══ Records shown ══

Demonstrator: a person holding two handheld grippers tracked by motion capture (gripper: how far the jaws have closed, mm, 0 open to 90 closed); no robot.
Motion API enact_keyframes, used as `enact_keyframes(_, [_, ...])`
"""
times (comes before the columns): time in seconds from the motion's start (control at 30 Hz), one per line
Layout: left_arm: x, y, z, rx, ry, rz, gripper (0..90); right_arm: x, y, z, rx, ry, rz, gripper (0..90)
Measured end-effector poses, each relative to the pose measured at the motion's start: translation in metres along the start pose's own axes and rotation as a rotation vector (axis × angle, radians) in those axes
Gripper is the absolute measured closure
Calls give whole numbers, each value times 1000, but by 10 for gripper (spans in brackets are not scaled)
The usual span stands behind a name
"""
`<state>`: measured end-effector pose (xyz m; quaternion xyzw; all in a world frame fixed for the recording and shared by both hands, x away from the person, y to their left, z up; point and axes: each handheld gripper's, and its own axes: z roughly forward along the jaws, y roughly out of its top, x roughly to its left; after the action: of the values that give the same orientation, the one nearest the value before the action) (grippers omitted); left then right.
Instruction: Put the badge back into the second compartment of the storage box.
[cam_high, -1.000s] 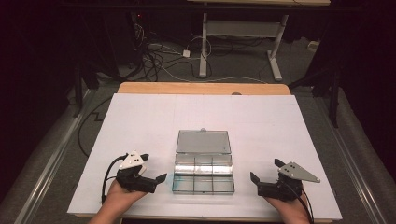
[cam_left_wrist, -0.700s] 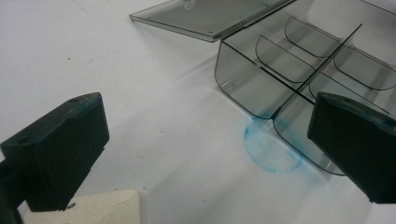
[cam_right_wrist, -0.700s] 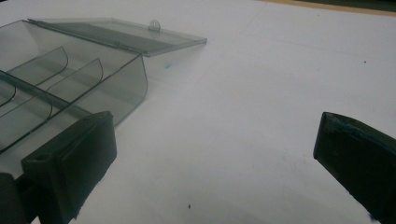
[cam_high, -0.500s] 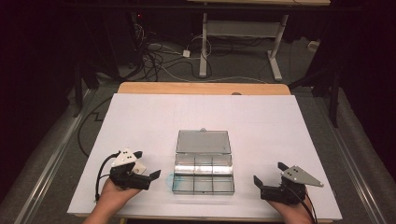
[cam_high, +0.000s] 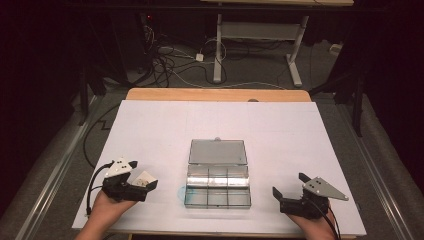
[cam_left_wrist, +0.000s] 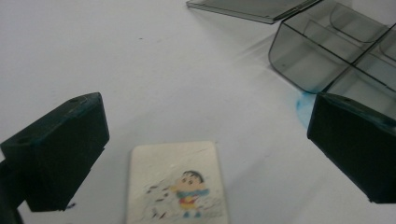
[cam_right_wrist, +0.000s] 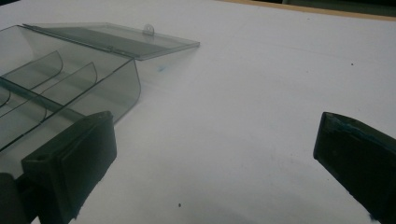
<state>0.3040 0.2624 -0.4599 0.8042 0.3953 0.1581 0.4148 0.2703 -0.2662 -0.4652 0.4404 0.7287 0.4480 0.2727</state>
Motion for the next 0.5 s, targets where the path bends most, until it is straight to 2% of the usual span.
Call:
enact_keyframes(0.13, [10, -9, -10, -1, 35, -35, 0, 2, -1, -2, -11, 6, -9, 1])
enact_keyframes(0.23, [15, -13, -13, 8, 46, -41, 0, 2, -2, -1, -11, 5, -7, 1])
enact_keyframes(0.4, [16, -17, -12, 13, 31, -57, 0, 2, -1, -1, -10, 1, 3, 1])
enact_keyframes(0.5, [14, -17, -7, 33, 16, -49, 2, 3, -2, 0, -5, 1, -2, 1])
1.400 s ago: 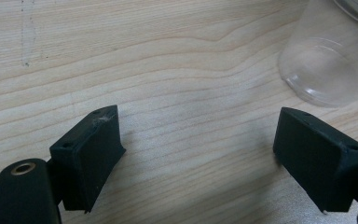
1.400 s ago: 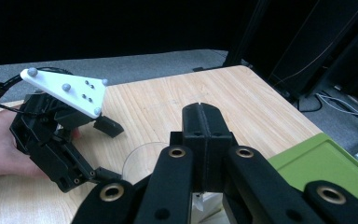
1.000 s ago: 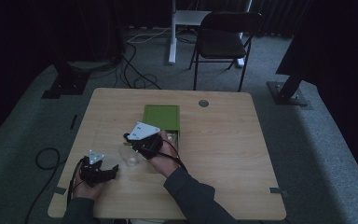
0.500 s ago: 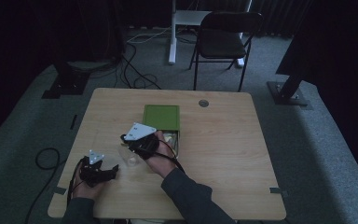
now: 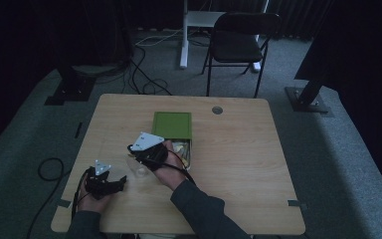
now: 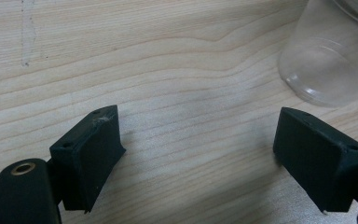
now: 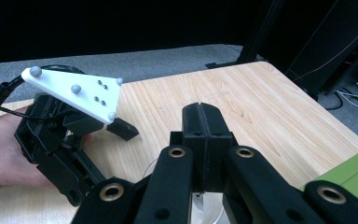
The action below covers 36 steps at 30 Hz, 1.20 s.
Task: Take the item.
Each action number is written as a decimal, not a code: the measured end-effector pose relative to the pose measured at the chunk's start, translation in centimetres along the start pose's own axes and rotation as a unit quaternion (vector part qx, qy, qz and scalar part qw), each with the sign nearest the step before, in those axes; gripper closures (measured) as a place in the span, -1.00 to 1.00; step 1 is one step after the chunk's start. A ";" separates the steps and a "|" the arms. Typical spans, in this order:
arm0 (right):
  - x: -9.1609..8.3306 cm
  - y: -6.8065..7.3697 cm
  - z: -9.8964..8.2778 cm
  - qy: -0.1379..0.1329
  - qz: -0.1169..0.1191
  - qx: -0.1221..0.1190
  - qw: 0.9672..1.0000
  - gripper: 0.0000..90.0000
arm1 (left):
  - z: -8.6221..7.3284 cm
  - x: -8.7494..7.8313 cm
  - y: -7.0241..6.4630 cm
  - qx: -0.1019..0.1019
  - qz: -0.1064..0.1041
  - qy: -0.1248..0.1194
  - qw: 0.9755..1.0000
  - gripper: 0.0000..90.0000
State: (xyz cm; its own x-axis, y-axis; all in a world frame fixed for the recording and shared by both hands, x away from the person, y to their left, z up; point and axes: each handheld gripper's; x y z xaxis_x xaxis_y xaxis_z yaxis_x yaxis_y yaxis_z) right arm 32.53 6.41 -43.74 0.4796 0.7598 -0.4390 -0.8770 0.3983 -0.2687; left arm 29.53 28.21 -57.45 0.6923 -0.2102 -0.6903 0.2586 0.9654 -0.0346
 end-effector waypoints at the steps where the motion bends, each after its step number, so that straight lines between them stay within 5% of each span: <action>1: 0.0 0.0 0.0 0.000 0.001 0.000 1.000 1.00 | 0.0 0.0 0.0 0.000 0.000 0.000 1.000 -0.64; 8: 0.1 0.1 0.0 0.001 0.001 0.001 1.000 1.00 | 0.0 0.0 0.0 0.000 -0.001 0.001 1.000 -0.65; 12: 0.1 0.0 0.0 0.000 -0.001 0.005 1.000 0.69 | 0.0 0.0 0.0 0.001 0.000 0.000 1.000 -0.65; 18: -0.5 -0.3 -0.1 -0.006 -0.009 0.015 1.000 0.58 | 0.0 0.0 0.0 0.001 0.000 0.001 1.000 -0.64; 36: -2.6 -1.2 -1.1 -0.004 -0.019 0.029 0.999 0.53 | 0.0 0.0 0.0 0.000 0.000 -0.002 1.000 -0.65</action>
State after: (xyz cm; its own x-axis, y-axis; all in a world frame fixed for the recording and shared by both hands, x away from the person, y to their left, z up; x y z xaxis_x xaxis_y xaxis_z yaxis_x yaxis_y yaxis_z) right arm 32.35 3.37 -43.23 0.5117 0.7484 -0.4219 -0.8590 0.4554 -0.2340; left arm 29.52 28.22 -57.47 0.6945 -0.2108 -0.6879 0.2592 0.9652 -0.0342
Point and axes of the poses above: each handheld gripper's, and its own axes: x roughly forward along the jaws, z roughly out of its top, y roughly to its left, and after that the axes turned 5 degrees about -x, right-handed
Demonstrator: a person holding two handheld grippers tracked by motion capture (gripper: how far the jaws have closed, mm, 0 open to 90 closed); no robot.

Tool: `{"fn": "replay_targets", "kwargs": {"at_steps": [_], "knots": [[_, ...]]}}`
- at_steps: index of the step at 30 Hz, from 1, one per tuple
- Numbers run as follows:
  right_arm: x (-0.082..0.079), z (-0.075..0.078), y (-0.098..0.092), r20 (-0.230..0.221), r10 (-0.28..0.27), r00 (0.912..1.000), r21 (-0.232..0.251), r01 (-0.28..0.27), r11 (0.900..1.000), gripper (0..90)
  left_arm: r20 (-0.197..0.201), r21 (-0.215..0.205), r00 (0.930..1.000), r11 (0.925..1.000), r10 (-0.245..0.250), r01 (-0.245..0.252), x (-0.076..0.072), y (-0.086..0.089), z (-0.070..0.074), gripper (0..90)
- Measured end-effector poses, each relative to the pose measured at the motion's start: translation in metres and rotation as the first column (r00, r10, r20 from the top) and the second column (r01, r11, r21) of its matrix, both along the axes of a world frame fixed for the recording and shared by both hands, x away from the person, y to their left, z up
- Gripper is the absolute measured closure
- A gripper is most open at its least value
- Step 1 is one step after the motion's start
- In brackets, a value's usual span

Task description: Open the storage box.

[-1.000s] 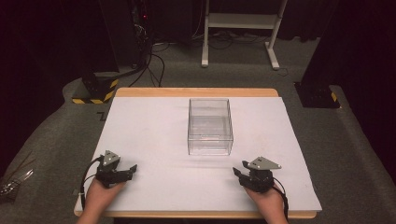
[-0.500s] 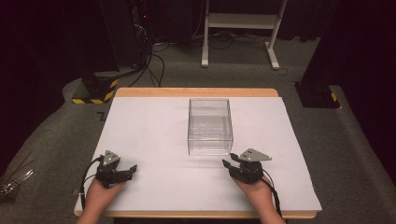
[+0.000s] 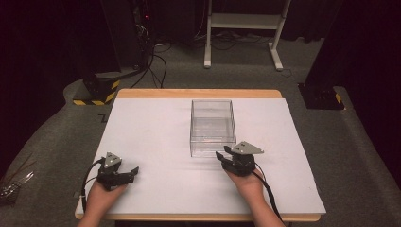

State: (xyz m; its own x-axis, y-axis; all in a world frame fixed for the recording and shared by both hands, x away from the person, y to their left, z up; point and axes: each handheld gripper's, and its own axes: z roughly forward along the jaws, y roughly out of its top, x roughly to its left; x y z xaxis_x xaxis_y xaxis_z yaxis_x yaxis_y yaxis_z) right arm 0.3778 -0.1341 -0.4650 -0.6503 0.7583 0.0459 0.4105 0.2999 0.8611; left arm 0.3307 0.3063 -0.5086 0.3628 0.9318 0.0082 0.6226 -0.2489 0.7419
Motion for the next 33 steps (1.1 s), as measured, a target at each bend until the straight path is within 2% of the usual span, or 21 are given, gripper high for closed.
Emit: {"fn": "replay_targets", "kwargs": {"at_steps": [5, 10, 18, 23, 29, 33], "knots": [[0.008, -0.001, 0.001, 0.002, -0.017, 0.9999, 0.025, 0.017, 1.000, 56.0, -0.001, 0.000, 1.0000, 1.0000, 0.000, 0.000, 0.000, 0.000, 0.000, 19.9], [0.014, -0.002, 0.001, 0.026, -0.012, 0.9996, 0.047, 0.011, 0.999, 57.3, 0.000, 0.005, 1.0000, 1.0000, -0.001, 0.001, 0.000, 0.000, 0.000, 19.9], [0.020, -0.003, 0.002, 0.060, 0.042, 0.9973, 0.051, -0.045, 0.998, 61.6, 0.000, 0.000, 1.0000, 1.0000, 0.000, 0.000, 0.000, 0.000, 0.000, 19.9], [0.021, -0.003, 0.003, 0.069, 0.056, 0.9960, 0.053, -0.060, 0.997, 63.4, 0.000, 0.001, 1.0000, 1.0000, 0.000, 0.000, 0.000, 0.000, 0.000, 19.9], [0.024, -0.002, 0.000, 0.082, 0.081, 0.9934, 0.086, -0.088, 0.992, 69.6, 0.001, 0.001, 1.0000, 1.0000, 0.000, 0.000, 0.000, 0.000, 0.000, 19.9], [0.026, -0.003, -0.001, 0.073, 0.099, 0.9924, 0.104, -0.106, 0.989, 71.5, 0.002, 0.003, 1.0000, 1.0000, 0.000, 0.000, 0.000, 0.000, 0.000, 20.0]]}}
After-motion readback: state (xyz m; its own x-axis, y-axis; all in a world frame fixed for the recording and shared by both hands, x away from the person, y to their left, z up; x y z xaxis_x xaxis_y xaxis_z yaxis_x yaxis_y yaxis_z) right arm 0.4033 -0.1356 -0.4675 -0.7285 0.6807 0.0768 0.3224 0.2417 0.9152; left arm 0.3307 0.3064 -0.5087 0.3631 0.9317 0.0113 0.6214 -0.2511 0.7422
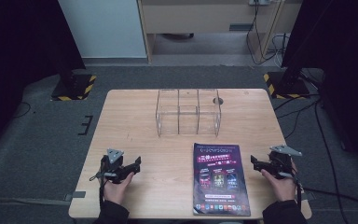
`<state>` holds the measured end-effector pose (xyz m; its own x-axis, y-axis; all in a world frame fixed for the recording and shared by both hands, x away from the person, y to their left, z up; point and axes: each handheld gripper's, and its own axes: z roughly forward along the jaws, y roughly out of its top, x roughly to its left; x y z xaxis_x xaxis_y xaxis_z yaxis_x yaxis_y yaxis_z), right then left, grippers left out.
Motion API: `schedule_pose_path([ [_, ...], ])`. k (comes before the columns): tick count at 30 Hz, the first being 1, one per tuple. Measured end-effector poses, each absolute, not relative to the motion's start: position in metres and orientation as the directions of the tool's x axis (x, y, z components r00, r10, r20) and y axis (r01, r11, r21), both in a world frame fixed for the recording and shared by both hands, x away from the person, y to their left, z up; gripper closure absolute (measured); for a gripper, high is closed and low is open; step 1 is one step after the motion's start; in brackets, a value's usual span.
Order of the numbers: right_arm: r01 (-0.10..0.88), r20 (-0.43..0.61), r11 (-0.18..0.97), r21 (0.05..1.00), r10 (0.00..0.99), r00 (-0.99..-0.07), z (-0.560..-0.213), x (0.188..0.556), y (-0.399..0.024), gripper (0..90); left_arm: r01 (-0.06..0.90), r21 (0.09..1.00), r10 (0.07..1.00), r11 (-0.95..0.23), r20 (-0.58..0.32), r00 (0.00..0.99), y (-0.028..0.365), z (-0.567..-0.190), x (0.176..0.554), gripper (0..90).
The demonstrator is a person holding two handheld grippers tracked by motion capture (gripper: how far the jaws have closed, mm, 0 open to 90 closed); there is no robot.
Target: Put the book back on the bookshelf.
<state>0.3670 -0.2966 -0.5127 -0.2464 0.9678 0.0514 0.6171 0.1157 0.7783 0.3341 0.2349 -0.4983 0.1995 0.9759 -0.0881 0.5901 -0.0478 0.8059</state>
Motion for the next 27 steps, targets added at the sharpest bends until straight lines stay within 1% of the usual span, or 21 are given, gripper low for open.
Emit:
schedule_pose_path([
  [6, 0.606, 0.058, 0.113, 0.787, 0.965, -0.255, -0.509, 0.365, -0.296, 9.6, 0.572, 0.819, 0.969, -0.049, -0.1, 0.226, 0.226, -0.492, 0.33, 21.7],
  [8, 0.589, 0.061, 0.106, 0.801, 0.964, -0.258, -0.505, 0.364, -0.295, 11.3, 0.569, 0.82, 0.966, -0.051, -0.105, 0.237, 0.222, -0.49, 0.33, 22.7],
  [11, 0.574, 0.05, 0.11, 0.811, 0.965, -0.256, -0.501, 0.362, -0.294, 11.5, 0.567, 0.822, 0.961, -0.053, -0.111, 0.252, 0.215, -0.488, 0.329, 24.0],
  [18, 0.561, 0.041, 0.115, 0.82, 0.965, -0.259, -0.496, 0.359, -0.291, 12.6, 0.547, 0.833, 0.951, -0.078, -0.103, 0.292, 0.198, -0.482, 0.326, 26.1],
  [19, 0.556, 0.034, 0.12, 0.823, 0.965, -0.26, -0.495, 0.359, -0.291, 14.5, 0.546, 0.834, 0.949, -0.079, -0.105, 0.297, 0.195, -0.482, 0.325, 26.4],
  [21, 0.555, 0.028, 0.127, 0.822, 0.965, -0.262, -0.494, 0.359, -0.29, 13.8, 0.544, 0.834, 0.946, -0.091, -0.099, 0.309, 0.19, -0.481, 0.324, 26.6],
  [22, 0.553, 0.013, 0.141, 0.821, 0.964, -0.265, -0.493, 0.359, -0.289, 15.4, 0.544, 0.833, 0.943, -0.1, -0.095, 0.318, 0.186, -0.481, 0.324, 26.7],
  [24, 0.556, 0.025, 0.132, 0.82, 0.964, -0.265, -0.492, 0.359, -0.288, 15.5, 0.543, 0.833, 0.942, -0.104, -0.093, 0.322, 0.184, -0.481, 0.324, 27.0],
  [27, 0.548, 0.023, 0.136, 0.825, 0.962, -0.273, -0.491, 0.359, -0.289, 18.2, 0.541, 0.833, 0.939, -0.111, -0.09, 0.332, 0.179, -0.481, 0.323, 27.5],
])
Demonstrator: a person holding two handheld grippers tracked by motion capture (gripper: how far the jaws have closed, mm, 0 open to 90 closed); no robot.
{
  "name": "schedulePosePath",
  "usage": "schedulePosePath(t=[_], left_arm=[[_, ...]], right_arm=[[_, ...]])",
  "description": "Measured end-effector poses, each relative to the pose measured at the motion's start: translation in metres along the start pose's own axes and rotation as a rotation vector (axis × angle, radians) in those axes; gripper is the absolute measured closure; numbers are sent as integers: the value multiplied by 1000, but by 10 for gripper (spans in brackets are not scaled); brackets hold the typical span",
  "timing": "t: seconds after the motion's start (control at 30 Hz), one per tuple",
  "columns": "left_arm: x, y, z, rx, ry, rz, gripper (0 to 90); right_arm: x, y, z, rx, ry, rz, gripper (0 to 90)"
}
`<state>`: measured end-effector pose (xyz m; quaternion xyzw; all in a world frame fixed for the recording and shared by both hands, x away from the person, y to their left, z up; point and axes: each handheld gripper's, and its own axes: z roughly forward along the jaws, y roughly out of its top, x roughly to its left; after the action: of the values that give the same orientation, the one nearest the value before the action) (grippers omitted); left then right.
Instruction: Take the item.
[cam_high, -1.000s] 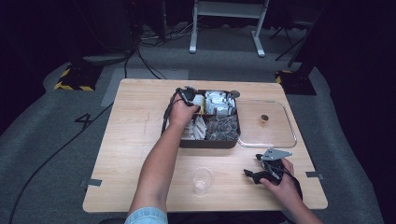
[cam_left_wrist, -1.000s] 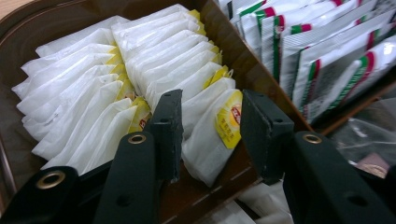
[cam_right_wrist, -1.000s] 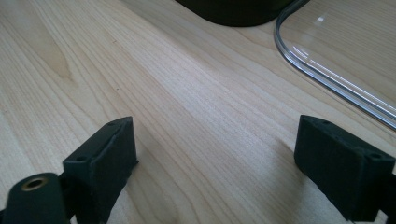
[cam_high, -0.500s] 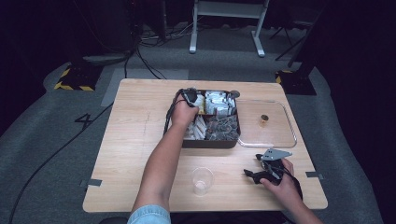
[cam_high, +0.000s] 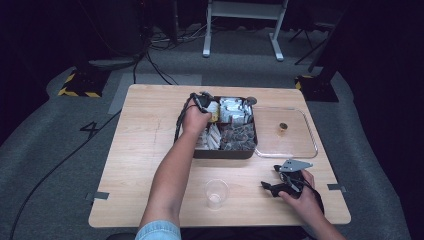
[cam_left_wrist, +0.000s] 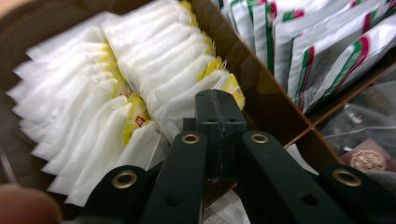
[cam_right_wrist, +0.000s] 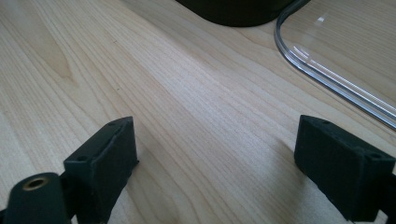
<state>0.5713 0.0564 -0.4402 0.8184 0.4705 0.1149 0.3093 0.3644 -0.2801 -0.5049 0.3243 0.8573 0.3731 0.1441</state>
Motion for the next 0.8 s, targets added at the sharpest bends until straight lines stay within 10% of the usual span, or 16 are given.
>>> schedulePosePath(t=[0.8], left_arm=[[4,13,-58,-94,-64,75,900]], right_arm=[[0,0,0,-2,3,1,134]])
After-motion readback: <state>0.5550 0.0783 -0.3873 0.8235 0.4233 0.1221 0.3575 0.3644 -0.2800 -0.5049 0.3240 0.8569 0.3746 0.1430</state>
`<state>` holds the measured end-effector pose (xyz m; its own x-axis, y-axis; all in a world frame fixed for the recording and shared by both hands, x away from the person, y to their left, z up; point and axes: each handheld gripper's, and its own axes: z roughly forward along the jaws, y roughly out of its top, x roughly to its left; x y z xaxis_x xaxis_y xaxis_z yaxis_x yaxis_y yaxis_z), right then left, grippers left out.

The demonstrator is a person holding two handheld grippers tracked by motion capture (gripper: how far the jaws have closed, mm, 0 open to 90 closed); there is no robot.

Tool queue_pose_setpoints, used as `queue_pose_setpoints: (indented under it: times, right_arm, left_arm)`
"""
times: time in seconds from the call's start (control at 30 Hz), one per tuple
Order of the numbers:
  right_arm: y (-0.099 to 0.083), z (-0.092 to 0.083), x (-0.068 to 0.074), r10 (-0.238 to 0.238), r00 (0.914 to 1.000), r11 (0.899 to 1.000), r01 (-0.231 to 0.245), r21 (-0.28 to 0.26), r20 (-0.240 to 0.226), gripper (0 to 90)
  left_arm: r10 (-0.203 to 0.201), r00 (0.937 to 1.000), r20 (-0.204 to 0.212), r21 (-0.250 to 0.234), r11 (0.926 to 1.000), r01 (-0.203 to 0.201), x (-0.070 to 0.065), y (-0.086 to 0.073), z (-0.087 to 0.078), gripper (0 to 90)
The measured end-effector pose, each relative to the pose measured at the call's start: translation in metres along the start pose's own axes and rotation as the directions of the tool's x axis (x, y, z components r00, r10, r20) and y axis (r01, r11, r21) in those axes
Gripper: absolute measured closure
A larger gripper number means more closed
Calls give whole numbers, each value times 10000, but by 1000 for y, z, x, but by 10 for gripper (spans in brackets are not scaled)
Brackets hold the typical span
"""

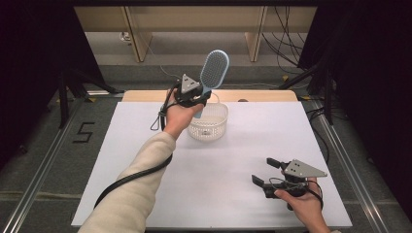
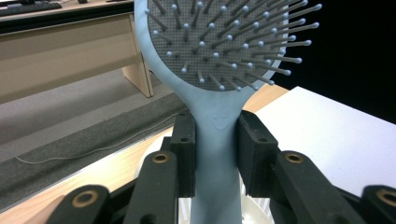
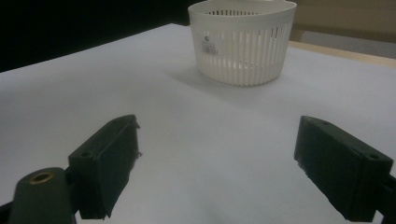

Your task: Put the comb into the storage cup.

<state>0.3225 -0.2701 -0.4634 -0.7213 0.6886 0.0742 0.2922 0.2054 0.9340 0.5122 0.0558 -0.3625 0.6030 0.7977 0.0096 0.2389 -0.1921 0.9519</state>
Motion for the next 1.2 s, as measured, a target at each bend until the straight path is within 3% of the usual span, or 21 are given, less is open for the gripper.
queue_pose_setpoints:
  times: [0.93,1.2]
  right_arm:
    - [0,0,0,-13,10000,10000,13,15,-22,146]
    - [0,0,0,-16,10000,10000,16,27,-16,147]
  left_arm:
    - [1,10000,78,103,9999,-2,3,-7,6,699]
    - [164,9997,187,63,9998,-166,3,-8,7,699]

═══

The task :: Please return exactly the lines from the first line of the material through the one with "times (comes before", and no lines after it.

Output of the exercise ::
Demonstrator: a person holding two handheld grippers tracked by motion capture (gripper: how far the jaws have closed, mm, 0 open to 90 closed); no robot.
Motion API enact_keyframes, used as `enact_keyframes(_, [_, ...])`
"""
times (comes before the columns): time in seconds from the motion's start (control at 30 Hz), one per line

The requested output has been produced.